What the task requires is an exact printout of the listing below, pictures excluded.

** Input data follows **

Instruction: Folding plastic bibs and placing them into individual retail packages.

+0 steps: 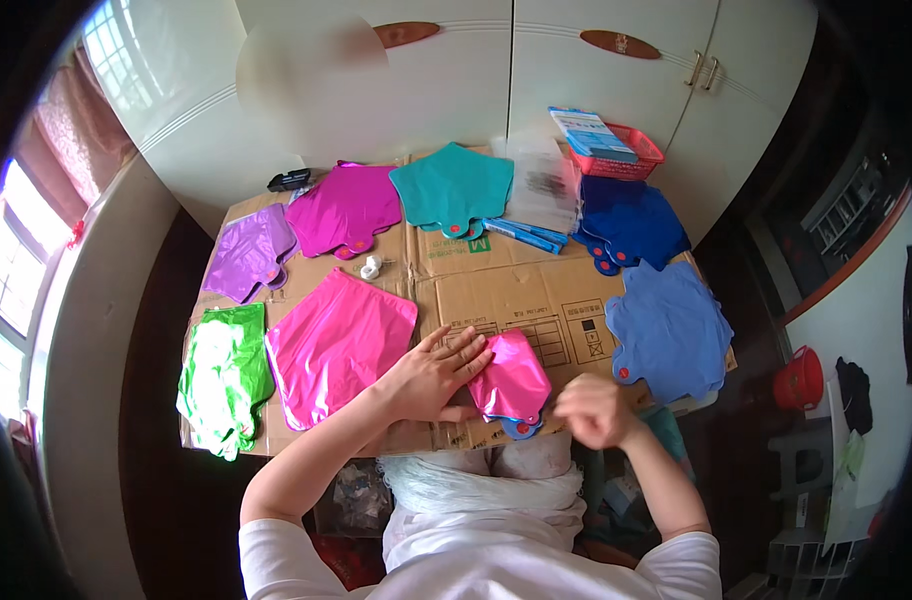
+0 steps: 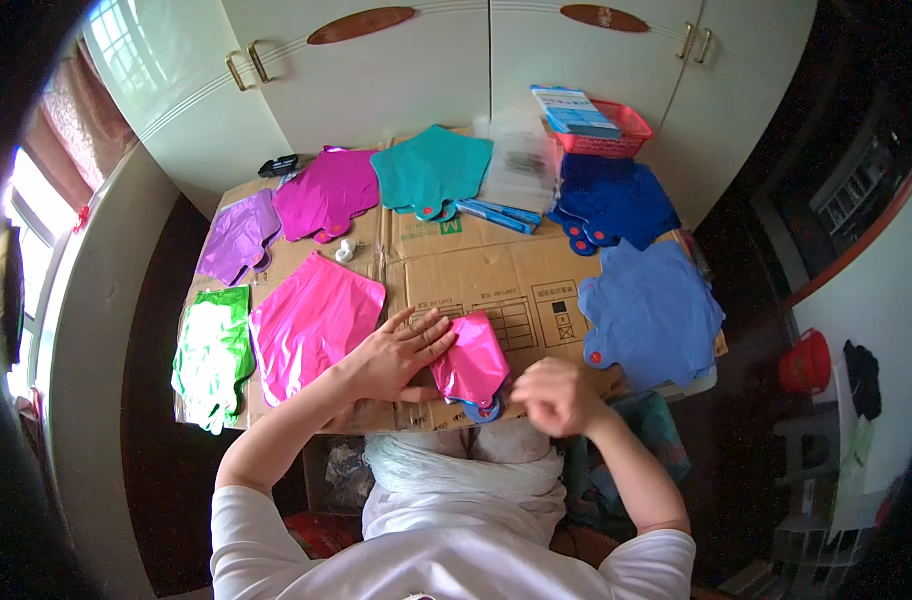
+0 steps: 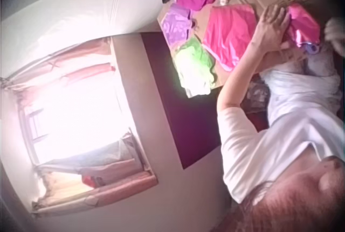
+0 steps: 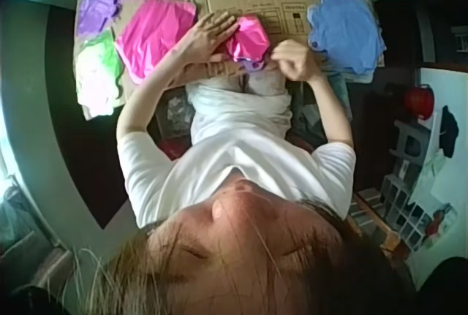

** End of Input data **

• Output for this exercise
Instruction: Folding plastic bibs and placing them into individual retail packages.

+0 steps: 
+0 steps: 
+0 steps: 
+0 steps: 

Nothing else goes in the answer.